*What you should do*.
Every line of the records that holds the word "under" should be copied out.

*Recorded information*.
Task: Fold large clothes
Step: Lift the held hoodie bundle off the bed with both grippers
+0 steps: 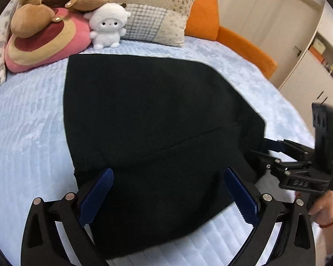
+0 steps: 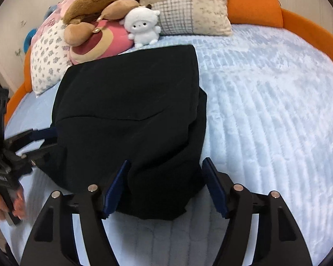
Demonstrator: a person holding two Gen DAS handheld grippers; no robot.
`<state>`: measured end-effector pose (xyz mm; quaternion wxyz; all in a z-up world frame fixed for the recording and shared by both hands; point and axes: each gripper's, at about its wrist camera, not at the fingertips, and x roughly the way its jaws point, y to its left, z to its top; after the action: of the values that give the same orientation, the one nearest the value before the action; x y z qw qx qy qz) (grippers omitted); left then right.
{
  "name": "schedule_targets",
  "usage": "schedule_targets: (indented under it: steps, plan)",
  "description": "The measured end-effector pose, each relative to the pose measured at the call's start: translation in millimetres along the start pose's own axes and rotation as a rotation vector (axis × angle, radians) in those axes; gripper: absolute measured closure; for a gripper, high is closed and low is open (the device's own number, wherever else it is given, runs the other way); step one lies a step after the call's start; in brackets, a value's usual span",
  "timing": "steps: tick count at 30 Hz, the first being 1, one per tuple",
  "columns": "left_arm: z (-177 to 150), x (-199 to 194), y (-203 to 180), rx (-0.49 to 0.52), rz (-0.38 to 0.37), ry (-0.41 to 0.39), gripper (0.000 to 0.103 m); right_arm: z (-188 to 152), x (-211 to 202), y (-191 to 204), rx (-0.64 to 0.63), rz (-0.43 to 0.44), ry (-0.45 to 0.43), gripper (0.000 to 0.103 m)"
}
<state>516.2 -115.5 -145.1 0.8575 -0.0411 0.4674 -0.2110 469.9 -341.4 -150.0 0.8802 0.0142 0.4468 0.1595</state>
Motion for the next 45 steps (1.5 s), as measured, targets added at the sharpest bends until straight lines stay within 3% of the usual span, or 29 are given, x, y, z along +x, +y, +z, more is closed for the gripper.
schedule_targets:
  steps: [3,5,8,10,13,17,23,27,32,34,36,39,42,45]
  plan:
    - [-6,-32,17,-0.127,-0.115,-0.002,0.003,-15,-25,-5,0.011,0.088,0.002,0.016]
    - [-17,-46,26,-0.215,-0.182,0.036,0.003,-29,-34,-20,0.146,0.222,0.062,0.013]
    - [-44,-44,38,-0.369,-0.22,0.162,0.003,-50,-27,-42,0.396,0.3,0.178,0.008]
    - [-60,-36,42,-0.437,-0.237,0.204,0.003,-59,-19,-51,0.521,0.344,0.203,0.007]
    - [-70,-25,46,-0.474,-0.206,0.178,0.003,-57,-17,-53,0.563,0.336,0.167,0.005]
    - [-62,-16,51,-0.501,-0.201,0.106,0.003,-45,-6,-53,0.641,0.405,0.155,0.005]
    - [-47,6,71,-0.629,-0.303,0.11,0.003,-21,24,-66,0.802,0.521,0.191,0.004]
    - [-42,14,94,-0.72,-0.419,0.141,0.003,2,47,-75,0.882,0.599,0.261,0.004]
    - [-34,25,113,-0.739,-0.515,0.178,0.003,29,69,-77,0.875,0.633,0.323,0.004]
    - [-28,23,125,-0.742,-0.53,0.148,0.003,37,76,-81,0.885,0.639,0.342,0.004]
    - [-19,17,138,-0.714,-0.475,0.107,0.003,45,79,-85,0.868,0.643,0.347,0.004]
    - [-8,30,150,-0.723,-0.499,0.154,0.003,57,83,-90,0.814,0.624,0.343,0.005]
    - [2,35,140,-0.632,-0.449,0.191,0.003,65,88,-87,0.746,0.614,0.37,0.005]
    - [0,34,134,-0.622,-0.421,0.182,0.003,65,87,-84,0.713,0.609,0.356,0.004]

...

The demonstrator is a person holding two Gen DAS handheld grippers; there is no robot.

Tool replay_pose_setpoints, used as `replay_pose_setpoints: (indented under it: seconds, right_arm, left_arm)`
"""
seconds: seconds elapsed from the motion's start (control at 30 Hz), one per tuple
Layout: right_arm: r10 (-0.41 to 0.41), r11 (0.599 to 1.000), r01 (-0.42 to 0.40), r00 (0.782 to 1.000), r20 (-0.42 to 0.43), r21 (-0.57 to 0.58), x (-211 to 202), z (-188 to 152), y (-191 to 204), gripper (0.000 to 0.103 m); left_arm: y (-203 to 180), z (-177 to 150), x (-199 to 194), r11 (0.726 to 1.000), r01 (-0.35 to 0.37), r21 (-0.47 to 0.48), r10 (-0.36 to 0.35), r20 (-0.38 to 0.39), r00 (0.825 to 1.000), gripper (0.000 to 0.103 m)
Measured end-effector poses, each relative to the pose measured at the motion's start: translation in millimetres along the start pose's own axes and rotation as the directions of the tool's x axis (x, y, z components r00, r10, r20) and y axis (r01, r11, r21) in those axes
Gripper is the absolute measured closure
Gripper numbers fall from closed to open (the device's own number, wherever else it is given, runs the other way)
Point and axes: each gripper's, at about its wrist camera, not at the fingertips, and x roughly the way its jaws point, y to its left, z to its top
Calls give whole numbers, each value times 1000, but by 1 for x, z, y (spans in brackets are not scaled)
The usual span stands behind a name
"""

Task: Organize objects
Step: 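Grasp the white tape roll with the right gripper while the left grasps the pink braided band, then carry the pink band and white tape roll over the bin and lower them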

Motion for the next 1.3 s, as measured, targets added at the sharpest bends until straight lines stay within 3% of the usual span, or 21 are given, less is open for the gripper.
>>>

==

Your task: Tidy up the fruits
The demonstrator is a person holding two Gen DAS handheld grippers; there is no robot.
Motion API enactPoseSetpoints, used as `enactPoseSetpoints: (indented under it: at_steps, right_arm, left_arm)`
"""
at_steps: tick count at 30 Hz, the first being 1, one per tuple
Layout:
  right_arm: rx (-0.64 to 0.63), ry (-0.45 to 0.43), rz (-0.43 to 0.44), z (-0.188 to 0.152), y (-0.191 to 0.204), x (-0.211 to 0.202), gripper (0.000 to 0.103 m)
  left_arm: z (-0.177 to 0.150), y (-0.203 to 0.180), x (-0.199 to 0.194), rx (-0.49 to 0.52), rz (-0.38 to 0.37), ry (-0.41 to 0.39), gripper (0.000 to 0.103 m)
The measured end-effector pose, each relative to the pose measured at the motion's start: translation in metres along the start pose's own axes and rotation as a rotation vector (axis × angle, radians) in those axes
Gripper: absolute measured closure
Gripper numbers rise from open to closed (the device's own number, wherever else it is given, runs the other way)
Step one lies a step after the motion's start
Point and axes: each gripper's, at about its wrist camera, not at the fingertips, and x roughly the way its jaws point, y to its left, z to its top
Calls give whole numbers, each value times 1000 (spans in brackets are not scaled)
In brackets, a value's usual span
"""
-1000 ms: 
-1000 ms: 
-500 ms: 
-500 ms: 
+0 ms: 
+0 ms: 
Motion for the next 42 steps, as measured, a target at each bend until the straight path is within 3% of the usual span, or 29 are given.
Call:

*Solution to the problem*.
  "usage": "schedule_targets: (indented under it: steps, plan)",
Tool replay_pose_setpoints, used as `replay_pose_setpoints: (indented under it: seconds, right_arm, left_arm)`
Motion API enactPoseSetpoints, used as `enactPoseSetpoints: (indented under it: at_steps, right_arm, left_arm)`

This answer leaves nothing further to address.